NamSys Inc. (NMYSF) recently reported fiscal Q3 earnings (quarter ended July 31). Revenue grew 11.8%, which is impressive given pandemic related headwinds. Gross margins were under pressure due to an accrual of management bonuses as well as increased staffing related costs. I’m not concerned with the management bonus as it is based on continued strong execution. The increased staffing costs relate to the high demand and required salary for software engineers/programmers. I will monitor this going forward. The most important factor for NamSys is continued revenue growth. Despite historically growing revenue and earnings at a compound annual growth rate of 20%+, the stock only trades at 20.2x 2019 earnings. It has a pristine balance sheet with significant cash and no debt, and insiders own over 40% of the company, ensuring strong alignment. Buy under 0.80.
P10 Holdings (PIOE) recently announced another transformative acquisition last week. In this transaction, P10 will be acquiring Enhanced Capital Group, a premier impact investment platform. Since its inception, Enhanced has deployed over $2BN of capital into impact credit and impact equity investments. Areas of focus include small business lending in impact areas and to women and minority-owned businesses, renewable energy, and historic building rehabilitation. As is typical for its transactions, P10 is paying for the deal with cash and convertible preferred equity. Full terms of the transaction have not been disclosed, but my estimate is that this transaction will increase run rate EBITDA to ~$75MM. As such, P10 is trading at an EV/EBITDA multiple of 13.8x pro forma for this deal. As I said above, the stock is no longer dirt cheap. Nonetheless, it still trades at a sharp discount to its closest peer, Hamilton Lane (HLNE), which trades at an EV/forward EBITDA multiple of 27.0x. Catalysts for P10 Holdings going forward include: 1) additional deals and 2) a potential up-listing to a major exchange. Given the stock is not dirt cheap anymore, I am recommending selling a half position. I want to keep exposure to the name but think it’s prudent to book some profits. Sell Half
U.S. Neurological Holdings (USNU) reported earnings last week.
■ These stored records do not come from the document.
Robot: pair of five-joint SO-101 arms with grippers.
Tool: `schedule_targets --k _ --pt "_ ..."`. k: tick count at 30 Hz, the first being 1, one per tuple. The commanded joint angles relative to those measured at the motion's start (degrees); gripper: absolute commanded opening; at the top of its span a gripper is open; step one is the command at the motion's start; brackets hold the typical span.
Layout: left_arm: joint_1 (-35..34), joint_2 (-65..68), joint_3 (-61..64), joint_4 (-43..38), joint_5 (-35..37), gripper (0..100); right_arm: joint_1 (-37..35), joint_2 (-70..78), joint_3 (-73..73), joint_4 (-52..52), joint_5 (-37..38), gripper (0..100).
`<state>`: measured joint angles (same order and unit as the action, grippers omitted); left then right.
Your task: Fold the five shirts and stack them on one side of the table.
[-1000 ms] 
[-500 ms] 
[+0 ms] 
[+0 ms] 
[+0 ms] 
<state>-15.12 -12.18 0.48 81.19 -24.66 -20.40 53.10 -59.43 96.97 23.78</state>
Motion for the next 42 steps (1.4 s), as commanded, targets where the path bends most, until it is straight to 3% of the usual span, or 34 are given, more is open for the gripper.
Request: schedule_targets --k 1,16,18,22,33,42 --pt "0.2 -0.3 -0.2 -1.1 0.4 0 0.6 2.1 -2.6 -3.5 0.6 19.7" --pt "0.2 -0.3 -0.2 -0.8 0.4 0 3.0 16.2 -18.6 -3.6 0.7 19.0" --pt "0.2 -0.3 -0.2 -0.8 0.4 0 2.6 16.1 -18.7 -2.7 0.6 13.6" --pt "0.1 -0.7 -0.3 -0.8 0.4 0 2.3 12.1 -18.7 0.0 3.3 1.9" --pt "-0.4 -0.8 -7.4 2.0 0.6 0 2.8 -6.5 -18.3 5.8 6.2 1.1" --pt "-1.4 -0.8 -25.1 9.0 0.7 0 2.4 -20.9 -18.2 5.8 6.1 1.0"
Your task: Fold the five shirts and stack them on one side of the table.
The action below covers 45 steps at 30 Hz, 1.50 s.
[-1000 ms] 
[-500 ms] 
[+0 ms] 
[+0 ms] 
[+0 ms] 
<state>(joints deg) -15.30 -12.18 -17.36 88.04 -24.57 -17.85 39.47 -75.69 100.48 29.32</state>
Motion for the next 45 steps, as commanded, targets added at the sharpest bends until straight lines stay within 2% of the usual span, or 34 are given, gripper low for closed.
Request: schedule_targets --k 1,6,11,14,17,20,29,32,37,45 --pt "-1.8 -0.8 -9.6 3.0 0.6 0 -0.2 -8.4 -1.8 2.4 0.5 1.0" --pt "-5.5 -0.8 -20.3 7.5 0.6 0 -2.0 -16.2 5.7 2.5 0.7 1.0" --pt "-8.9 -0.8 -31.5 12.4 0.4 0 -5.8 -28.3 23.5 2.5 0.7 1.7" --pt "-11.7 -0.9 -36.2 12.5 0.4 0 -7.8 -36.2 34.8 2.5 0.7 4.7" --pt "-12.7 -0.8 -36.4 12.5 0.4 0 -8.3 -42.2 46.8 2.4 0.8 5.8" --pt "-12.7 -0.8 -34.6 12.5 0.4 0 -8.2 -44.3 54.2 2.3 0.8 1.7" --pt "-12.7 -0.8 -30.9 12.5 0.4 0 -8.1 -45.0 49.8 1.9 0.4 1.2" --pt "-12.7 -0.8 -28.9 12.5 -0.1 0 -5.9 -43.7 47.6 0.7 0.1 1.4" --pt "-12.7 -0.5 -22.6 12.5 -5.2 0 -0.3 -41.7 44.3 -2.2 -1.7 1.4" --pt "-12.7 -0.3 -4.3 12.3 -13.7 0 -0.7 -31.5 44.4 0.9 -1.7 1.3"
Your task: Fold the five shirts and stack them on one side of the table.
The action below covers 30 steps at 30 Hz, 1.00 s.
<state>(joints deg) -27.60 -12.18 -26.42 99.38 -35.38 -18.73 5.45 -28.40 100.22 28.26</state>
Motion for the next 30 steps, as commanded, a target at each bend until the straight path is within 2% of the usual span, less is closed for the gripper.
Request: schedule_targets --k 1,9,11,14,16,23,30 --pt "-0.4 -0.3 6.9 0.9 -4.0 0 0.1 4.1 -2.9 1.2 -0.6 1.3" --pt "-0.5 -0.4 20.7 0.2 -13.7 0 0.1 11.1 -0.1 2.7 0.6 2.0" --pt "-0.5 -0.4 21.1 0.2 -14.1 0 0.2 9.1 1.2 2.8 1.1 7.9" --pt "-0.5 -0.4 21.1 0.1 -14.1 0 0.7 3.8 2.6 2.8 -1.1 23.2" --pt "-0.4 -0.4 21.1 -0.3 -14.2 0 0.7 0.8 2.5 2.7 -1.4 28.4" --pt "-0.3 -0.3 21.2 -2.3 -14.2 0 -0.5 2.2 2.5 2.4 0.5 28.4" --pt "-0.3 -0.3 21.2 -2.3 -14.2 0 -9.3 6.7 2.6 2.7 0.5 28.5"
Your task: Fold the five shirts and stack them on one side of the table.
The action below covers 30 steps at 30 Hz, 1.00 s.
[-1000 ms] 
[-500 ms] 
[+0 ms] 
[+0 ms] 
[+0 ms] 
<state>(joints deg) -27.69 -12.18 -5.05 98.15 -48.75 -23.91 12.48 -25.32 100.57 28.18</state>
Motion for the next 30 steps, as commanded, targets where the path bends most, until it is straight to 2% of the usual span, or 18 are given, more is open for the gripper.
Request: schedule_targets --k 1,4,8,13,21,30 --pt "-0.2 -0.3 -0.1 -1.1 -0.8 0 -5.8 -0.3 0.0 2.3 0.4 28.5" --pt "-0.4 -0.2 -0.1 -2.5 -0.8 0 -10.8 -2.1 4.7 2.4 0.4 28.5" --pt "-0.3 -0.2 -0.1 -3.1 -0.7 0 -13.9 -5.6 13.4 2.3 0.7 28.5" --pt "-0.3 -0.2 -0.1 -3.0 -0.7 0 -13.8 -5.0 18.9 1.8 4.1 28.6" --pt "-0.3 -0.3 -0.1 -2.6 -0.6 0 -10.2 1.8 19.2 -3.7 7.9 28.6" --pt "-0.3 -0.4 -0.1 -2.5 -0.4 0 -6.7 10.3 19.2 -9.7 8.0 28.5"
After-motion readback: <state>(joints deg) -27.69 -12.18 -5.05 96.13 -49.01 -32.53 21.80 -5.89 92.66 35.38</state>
Revenue grew 0.6% y/y and 11% q/q as procedures and price per procedure both rebounded. Year to date, the company has generated EPS of $0.05 or $0.067 on an annualized basis. As such, the company is trading at just 4x earnings. In addition, the company has $1.5 million ($0.19 per share) of cash and no debt on its balance sheet. It also has $1.1MM (due from related parties) and has generated over $0.5MM in free cash flow year to date. U.S. Neurological Holdings operates as a holding company in the United States. It is engaged in providing medical treatment and diagnostic services that include stereotactic radiosurgery centers, utilizing gamma knife technology, and it holds interests in radiological treatment facilities. Buy under 0.25.
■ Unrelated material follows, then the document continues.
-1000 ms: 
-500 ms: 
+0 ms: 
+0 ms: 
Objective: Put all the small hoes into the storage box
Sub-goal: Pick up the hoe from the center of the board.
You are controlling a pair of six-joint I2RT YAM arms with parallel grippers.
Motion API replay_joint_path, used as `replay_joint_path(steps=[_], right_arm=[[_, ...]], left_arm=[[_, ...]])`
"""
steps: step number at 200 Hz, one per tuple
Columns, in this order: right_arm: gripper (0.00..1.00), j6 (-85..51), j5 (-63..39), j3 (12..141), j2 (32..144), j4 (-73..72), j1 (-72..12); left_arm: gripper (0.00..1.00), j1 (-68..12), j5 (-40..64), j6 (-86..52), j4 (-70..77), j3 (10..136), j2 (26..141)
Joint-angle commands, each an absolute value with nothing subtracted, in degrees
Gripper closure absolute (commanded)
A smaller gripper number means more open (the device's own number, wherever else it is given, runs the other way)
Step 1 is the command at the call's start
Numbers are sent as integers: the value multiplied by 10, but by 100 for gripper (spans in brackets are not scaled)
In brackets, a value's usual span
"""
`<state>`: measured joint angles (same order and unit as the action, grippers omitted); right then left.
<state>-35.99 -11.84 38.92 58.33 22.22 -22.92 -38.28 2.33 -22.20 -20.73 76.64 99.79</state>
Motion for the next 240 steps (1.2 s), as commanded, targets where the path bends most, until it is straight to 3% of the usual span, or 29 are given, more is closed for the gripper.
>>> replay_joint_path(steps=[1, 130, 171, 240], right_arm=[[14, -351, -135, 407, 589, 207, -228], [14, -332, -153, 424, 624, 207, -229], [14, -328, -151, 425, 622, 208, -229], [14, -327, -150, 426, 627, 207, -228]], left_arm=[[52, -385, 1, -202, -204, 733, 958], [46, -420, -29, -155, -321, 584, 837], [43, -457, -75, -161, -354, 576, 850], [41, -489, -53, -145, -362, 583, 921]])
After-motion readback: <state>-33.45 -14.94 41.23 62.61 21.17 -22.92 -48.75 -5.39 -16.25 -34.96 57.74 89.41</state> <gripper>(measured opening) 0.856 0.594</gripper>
Buy means accumulate shares at or around the current price.
Hold means just that; hold what you have. Don’t buy, or sell, shares.
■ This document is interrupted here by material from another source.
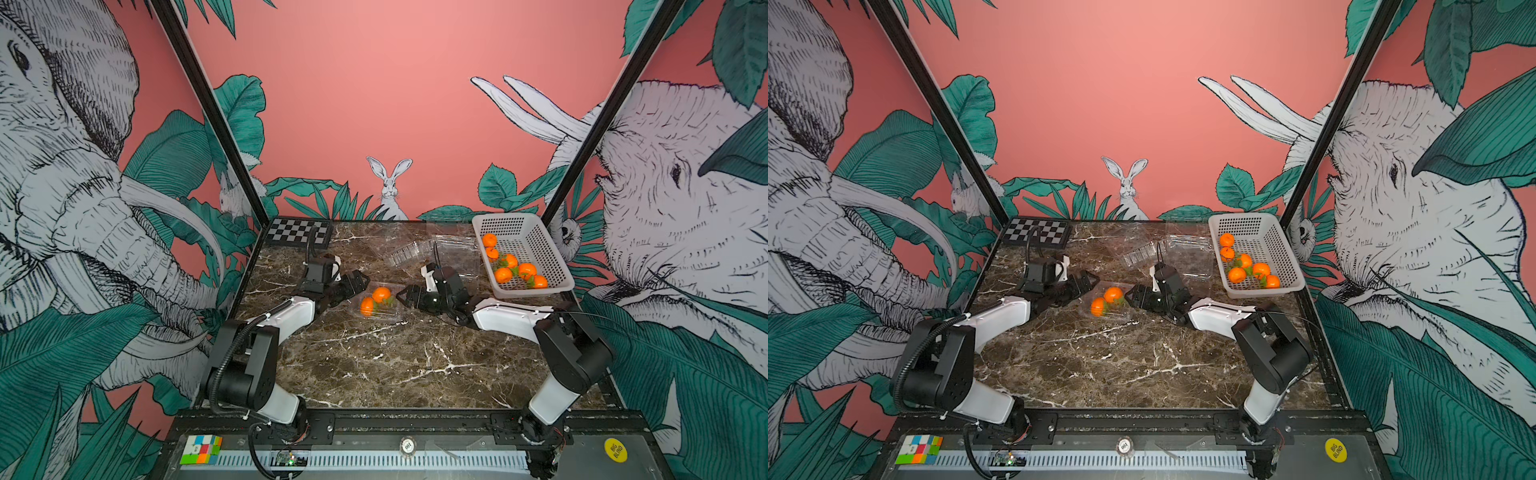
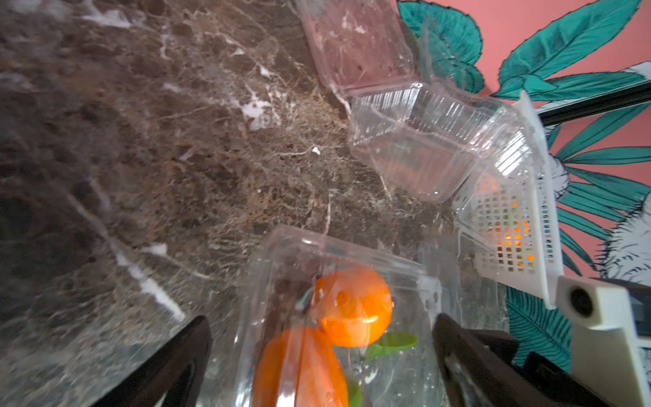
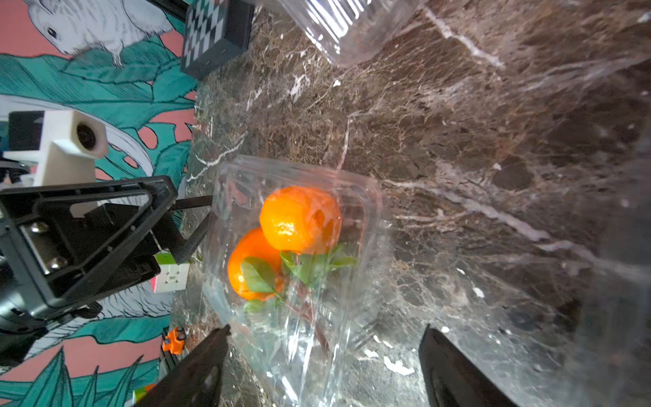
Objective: Take oranges out of containers
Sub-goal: Adjust the packing box at the center of the board.
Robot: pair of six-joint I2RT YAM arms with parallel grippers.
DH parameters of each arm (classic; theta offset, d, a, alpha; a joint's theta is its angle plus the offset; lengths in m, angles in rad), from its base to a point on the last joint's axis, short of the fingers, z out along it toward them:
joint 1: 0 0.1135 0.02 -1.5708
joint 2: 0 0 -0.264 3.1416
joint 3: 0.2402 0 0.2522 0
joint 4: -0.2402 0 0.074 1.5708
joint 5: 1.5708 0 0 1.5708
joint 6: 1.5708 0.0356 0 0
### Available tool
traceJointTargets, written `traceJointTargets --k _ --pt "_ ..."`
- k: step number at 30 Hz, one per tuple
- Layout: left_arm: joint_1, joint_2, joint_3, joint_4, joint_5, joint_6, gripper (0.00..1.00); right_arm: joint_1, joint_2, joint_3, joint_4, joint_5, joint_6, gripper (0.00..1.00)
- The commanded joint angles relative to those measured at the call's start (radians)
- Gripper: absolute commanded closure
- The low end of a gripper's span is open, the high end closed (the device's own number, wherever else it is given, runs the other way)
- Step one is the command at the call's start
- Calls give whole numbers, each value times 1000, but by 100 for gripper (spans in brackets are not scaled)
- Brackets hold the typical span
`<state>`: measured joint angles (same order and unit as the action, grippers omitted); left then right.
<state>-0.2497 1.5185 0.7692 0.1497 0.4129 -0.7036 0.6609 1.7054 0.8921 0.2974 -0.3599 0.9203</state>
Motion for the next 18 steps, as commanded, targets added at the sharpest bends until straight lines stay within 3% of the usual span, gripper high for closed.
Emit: traceJointTargets --k 1,18 --pt "-5 6 -27 121 57 -44 1 2 20 -3 154 -33 68 18" --pt "-13 -53 -81 71 14 -18 1 6 29 -46 251 -35 136 23"
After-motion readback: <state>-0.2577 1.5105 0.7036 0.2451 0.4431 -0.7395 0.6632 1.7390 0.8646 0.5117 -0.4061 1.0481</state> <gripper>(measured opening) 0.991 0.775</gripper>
Sell means the original reasons for buying the stock no longer apply, and I recommend exiting the position.
Sell a Half means it’s time to take partial profits. Sell half (or whatever portion feels right to you) to lock in a gain, and hold on to the rest until another ratings change is issued.
Disclosure: Rich Howe owns shares in BBXIA, GLGI, HPTO, LSYN, MEDXF, and PIOE. Rich will only buy shares after he has shared his recommendation with Cabot Micro-Cap Insider members and will follow his rating guidelines.